ACTIVITY - Wherever the string "noun" appears in a line of the listing below, report that line.

DATA FOR THE TASK -
-- Opening Marker --
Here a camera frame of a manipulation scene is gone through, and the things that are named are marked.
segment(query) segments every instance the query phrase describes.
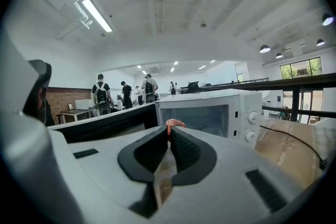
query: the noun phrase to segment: microwave window
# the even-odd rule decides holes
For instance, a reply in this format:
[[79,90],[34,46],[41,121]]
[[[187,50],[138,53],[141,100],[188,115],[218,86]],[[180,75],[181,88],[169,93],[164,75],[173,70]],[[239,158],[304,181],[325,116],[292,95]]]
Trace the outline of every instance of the microwave window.
[[169,119],[177,119],[185,123],[187,128],[227,137],[228,105],[161,109],[163,123]]

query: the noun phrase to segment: white microwave
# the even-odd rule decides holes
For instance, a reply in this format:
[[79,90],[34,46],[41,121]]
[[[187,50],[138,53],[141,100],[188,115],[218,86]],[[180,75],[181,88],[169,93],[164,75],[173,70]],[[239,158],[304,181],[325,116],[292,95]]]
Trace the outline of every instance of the white microwave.
[[187,128],[255,147],[261,119],[261,93],[227,89],[171,95],[156,102],[159,125],[177,119]]

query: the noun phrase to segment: microwave knob
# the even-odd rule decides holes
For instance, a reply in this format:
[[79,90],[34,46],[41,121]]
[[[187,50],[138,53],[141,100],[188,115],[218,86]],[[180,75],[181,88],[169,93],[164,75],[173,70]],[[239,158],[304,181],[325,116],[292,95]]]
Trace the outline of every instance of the microwave knob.
[[249,116],[248,116],[248,121],[250,122],[250,124],[256,124],[257,123],[257,115],[258,113],[255,111],[252,111]]
[[253,137],[255,136],[255,132],[254,131],[250,131],[250,132],[248,132],[247,134],[246,134],[246,136],[245,136],[245,139],[246,139],[246,141],[247,142],[252,142],[253,141]]

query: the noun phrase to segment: black cable
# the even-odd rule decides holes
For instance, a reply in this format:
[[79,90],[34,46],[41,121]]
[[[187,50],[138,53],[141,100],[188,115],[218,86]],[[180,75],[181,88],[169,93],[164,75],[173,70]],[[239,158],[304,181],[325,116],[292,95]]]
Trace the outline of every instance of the black cable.
[[296,136],[290,134],[290,133],[287,133],[287,132],[284,132],[284,131],[280,131],[280,130],[274,130],[272,128],[268,128],[268,127],[265,127],[265,126],[260,126],[262,128],[265,128],[265,129],[268,129],[268,130],[271,130],[271,131],[275,131],[275,132],[279,132],[279,133],[283,133],[283,134],[287,134],[291,137],[293,137],[294,139],[300,141],[302,144],[306,145],[307,147],[309,147],[311,150],[314,151],[314,153],[317,155],[317,157],[319,158],[319,161],[320,161],[320,169],[321,170],[324,170],[327,166],[327,158],[326,159],[322,159],[320,154],[315,150],[315,148],[313,148],[311,145],[309,145],[308,143],[306,143],[305,141],[301,140],[300,138],[297,138]]

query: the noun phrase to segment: white ceiling
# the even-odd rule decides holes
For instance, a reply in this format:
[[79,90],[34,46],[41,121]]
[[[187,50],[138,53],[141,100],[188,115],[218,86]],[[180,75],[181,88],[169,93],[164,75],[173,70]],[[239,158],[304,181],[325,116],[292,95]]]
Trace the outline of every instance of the white ceiling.
[[195,73],[195,72],[205,72],[209,68],[219,65],[223,61],[215,61],[210,63],[210,61],[188,61],[188,62],[178,62],[177,65],[174,65],[175,61],[165,62],[165,63],[155,63],[152,65],[141,65],[141,69],[137,66],[126,67],[122,70],[132,76],[145,76],[142,73],[144,70],[146,73],[151,75],[169,75],[169,74],[185,74],[185,73]]
[[[167,62],[171,58],[179,58],[179,55],[179,59],[183,58],[184,61],[187,58],[207,61],[258,60],[262,44],[269,45],[272,51],[262,55],[260,60],[273,62],[275,54],[285,47],[306,43],[300,50],[283,53],[286,58],[290,58],[295,55],[293,51],[306,54],[336,43],[334,25],[322,27],[322,14],[331,13],[324,0],[92,1],[113,27],[113,32],[106,33],[90,18],[93,23],[89,30],[83,26],[75,27],[69,30],[65,40],[70,43],[82,42],[96,51],[99,49],[98,58],[105,57],[107,63],[100,68],[102,70],[149,62]],[[30,5],[64,28],[64,20],[69,14],[64,7],[62,12],[55,15],[55,12],[51,14],[38,1],[30,1]],[[207,27],[200,28],[202,23]],[[185,36],[193,39],[187,41]],[[326,44],[317,47],[318,38],[324,39]],[[169,39],[170,43],[162,42],[163,39]],[[179,52],[177,48],[187,46],[188,42],[188,50],[181,49]],[[195,49],[190,49],[192,44],[195,44]],[[164,49],[173,45],[177,47],[172,49],[172,53],[166,53]],[[148,54],[151,55],[150,60],[145,58]]]
-- Closing Marker --
YOUR RESPONSE -
query: the noun phrase to segment: microwave window
query: the noun phrase to segment: white microwave
query: the noun phrase to segment: microwave knob
query: the noun phrase to segment: black cable
query: the noun phrase to segment: white ceiling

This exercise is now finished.